WORK TO COMPLETE: The answer should consist solely of the lines from the first one below through the line containing "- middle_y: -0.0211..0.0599", copied exactly.

EXERCISE DATA:
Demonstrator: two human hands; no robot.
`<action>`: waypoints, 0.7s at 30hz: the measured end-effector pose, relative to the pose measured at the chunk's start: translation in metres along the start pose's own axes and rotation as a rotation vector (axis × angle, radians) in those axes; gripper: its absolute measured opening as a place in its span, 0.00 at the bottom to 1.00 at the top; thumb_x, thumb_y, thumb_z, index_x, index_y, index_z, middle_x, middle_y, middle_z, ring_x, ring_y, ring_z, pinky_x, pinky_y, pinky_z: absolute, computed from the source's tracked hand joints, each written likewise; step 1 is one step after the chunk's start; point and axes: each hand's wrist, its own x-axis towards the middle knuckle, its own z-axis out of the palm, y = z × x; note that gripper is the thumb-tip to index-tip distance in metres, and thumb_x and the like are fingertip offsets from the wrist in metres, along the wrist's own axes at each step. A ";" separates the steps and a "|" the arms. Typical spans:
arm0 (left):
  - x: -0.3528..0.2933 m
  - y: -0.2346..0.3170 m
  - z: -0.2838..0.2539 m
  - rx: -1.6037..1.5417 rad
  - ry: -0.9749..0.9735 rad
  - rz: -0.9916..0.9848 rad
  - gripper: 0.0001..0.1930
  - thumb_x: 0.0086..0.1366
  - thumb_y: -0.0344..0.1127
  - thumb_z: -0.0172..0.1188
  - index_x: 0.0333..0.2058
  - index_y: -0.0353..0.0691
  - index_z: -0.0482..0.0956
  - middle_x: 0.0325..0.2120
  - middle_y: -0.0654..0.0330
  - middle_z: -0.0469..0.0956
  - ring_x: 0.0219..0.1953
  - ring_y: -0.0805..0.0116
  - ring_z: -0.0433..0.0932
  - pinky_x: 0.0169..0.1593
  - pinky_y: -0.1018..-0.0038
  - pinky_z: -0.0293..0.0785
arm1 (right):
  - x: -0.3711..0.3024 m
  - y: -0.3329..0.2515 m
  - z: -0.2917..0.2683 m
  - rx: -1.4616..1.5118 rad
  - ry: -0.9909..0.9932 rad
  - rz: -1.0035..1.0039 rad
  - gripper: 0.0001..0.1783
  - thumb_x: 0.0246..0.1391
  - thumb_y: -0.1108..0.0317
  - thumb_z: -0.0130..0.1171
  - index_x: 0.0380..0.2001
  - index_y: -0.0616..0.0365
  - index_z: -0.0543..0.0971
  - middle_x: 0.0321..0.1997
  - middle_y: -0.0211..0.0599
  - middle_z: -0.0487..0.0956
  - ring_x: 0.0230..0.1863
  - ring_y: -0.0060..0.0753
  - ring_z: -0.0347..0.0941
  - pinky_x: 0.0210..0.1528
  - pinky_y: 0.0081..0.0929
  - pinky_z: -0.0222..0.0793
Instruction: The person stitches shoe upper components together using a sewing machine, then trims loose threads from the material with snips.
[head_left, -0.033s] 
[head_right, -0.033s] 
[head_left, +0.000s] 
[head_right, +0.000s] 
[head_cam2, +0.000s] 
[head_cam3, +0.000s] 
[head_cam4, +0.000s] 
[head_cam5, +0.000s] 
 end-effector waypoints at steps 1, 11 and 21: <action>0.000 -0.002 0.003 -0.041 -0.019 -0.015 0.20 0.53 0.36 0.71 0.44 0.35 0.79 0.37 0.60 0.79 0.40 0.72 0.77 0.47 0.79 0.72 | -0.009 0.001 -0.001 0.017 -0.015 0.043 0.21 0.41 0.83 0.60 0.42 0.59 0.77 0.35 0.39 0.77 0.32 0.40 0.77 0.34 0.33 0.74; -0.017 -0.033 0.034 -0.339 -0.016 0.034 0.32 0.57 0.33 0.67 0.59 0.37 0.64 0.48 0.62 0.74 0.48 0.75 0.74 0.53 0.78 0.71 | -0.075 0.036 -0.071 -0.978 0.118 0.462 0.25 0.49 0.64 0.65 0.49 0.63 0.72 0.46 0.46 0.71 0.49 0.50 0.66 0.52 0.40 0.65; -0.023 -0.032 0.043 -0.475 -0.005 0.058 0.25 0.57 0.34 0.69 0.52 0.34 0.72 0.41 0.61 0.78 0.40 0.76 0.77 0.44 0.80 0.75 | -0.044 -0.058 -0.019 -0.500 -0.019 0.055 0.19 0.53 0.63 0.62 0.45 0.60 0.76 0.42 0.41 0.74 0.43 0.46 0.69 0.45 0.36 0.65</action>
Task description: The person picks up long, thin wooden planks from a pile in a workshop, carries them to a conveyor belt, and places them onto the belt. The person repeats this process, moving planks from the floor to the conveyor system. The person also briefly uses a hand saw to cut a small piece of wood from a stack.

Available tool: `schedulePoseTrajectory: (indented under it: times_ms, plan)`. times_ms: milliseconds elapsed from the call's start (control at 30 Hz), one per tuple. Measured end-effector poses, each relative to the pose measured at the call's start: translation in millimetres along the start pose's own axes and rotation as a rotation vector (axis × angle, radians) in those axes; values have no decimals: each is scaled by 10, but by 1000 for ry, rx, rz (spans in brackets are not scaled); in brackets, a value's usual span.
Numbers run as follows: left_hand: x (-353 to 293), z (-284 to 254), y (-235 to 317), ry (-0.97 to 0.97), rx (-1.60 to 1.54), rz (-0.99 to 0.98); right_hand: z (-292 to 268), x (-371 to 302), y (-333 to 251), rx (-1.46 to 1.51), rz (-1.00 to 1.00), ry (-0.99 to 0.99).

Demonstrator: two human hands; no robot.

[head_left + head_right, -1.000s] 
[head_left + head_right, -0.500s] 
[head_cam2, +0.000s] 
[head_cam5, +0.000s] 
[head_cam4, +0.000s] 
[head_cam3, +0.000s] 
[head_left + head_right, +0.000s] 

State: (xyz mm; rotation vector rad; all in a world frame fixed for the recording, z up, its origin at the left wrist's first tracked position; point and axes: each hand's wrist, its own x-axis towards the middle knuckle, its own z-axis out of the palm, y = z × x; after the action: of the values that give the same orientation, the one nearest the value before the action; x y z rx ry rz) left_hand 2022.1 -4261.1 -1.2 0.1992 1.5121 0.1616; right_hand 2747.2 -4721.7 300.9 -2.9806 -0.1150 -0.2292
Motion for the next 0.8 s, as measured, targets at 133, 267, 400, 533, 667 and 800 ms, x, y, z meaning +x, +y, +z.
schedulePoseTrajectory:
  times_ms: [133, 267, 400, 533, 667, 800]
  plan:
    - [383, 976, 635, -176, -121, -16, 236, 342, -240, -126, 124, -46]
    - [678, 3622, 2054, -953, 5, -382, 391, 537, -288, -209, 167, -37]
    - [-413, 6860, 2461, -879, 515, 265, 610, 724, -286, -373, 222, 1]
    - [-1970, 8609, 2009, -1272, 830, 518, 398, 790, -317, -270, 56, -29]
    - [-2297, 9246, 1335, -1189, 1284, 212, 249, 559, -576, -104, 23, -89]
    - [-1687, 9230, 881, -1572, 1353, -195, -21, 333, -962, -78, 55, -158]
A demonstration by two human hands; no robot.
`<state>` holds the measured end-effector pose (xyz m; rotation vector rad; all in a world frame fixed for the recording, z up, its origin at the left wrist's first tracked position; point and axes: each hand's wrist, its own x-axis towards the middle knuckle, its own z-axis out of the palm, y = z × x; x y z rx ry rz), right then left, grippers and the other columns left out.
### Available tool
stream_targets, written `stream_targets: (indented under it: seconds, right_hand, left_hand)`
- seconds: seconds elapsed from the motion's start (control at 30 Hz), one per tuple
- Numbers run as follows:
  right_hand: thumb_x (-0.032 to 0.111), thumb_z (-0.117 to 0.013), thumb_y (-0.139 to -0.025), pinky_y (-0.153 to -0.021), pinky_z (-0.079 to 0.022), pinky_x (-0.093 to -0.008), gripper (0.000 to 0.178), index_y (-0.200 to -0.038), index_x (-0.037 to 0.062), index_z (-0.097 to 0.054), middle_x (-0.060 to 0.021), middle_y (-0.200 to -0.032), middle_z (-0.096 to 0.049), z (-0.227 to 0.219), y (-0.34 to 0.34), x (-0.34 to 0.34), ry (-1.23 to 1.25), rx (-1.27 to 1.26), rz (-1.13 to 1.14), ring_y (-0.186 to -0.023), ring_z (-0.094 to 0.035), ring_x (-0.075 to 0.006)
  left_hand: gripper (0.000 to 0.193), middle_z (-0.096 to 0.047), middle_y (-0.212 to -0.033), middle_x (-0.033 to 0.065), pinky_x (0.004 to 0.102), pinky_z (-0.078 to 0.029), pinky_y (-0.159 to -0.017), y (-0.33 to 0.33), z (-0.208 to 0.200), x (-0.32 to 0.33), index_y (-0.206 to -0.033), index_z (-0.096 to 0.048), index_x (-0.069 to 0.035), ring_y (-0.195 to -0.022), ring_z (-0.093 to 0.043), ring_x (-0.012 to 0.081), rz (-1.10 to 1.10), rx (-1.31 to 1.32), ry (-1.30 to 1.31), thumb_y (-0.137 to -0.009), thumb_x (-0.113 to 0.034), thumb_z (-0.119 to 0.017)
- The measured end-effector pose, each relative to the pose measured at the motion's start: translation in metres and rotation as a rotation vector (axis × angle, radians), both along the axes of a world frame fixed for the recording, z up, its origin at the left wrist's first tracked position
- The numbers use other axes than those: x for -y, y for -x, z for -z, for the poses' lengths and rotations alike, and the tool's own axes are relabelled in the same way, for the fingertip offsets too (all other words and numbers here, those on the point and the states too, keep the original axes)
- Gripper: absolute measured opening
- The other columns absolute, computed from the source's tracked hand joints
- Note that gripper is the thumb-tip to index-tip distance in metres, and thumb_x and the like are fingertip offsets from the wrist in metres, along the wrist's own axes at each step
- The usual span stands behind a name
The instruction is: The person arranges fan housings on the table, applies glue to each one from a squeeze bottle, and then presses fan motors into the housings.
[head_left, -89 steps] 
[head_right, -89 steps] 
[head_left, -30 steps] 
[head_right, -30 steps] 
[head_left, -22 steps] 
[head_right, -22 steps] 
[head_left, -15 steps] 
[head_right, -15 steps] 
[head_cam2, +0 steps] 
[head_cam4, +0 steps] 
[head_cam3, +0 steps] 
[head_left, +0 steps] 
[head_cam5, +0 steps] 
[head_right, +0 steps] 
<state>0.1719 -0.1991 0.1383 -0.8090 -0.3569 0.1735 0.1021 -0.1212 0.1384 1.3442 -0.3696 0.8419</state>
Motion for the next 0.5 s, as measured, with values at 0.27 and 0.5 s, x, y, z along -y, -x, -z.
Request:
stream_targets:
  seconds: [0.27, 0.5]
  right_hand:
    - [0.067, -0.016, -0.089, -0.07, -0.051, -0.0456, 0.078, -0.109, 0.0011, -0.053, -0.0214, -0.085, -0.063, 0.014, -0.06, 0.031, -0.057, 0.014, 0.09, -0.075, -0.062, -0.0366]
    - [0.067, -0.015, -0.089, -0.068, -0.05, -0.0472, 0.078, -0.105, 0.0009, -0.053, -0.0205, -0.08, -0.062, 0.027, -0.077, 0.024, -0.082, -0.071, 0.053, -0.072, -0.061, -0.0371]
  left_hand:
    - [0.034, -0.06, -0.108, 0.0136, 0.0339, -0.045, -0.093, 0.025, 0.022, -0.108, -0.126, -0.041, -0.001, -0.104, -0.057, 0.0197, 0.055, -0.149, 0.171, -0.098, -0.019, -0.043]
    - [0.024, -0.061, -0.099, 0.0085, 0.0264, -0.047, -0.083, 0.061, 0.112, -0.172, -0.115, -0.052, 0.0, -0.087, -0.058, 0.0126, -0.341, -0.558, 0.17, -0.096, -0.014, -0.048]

ANSWER BOX:
Demonstrator: two human hands; no robot.
`<action>`: waypoints, 0.7s at 30hz: the measured end-effector pose, relative to the pose measured at the chunk's start: translation in metres along the start pose's own axes and rotation as a rotation vector (axis × angle, radians) in those axes; gripper: its absolute measured opening as a place in its span, 0.00 at the bottom to 1.00 at the top; thumb_x, thumb_y, thumb_z, index_x, index_y, index_z, middle_x, middle_y, middle_z, ring_x, ring_y, ring_z, pinky_x, pinky_y, pinky_z: absolute, computed from the source's tracked hand joints, each written likewise; step 1 is one step after the chunk's start; point and axes: each hand's wrist, its own x-axis towards the middle knuckle, its own z-axis out of the palm, y = z × x; note that gripper is the thumb-tip to index-tip distance in metres, and thumb_x and the like are fingertip offsets from the wrist in metres, along the wrist's own axes at each step. A ";" separates the steps and a "|" the arms. Typical spans:
arm0 (left):
  - x: -0.3528..0.2933 m
  - y: -0.2346..0.3170 m
  - z: -0.2838..0.2539 m
  - rx: -1.6037..1.5417 rad
  - ry: -0.9749..0.9735 rad
  - rz: -0.9916..0.9848 rad
  - gripper: 0.0001..0.1930
  - thumb_x: 0.0086..0.1366
  - thumb_y: -0.0344..0.1127
  - thumb_z: -0.0172..0.1188
  - index_x: 0.0333..0.2058
  - index_y: -0.0353..0.0691
  - index_z: -0.0482..0.0956
  - middle_x: 0.0325..0.2120
  - middle_y: -0.0654..0.0330
  - middle_z: -0.0469..0.0956
  - ring_x: 0.0219..0.1953
  - ring_y: -0.0805..0.0116
  - ring_z: -0.0433..0.0932
  - pinky_x: 0.0169..0.1593
  - pinky_y: -0.1018..-0.0038
  - pinky_z: -0.0293..0.0785
arm1 (right):
  - x: -0.3711..0.3024 m
  - y: -0.3329..0.2515 m
  - z: -0.2917..0.2683 m
  - rx: -1.4616..1.5118 rad
  - ry: -0.9909..0.9932 rad
  - rz: -1.0035..1.0039 rad
  - gripper: 0.0001..0.1783
  - thumb_x: 0.0246..0.1391
  - thumb_y: -0.1108..0.0317
  - thumb_z: -0.0130..0.1171
  - index_x: 0.0380..0.2001
  - index_y: -0.0616..0.0365
  - index_z: -0.0543..0.0971
  - middle_x: 0.0321..0.1997
  - middle_y: -0.0211..0.0599

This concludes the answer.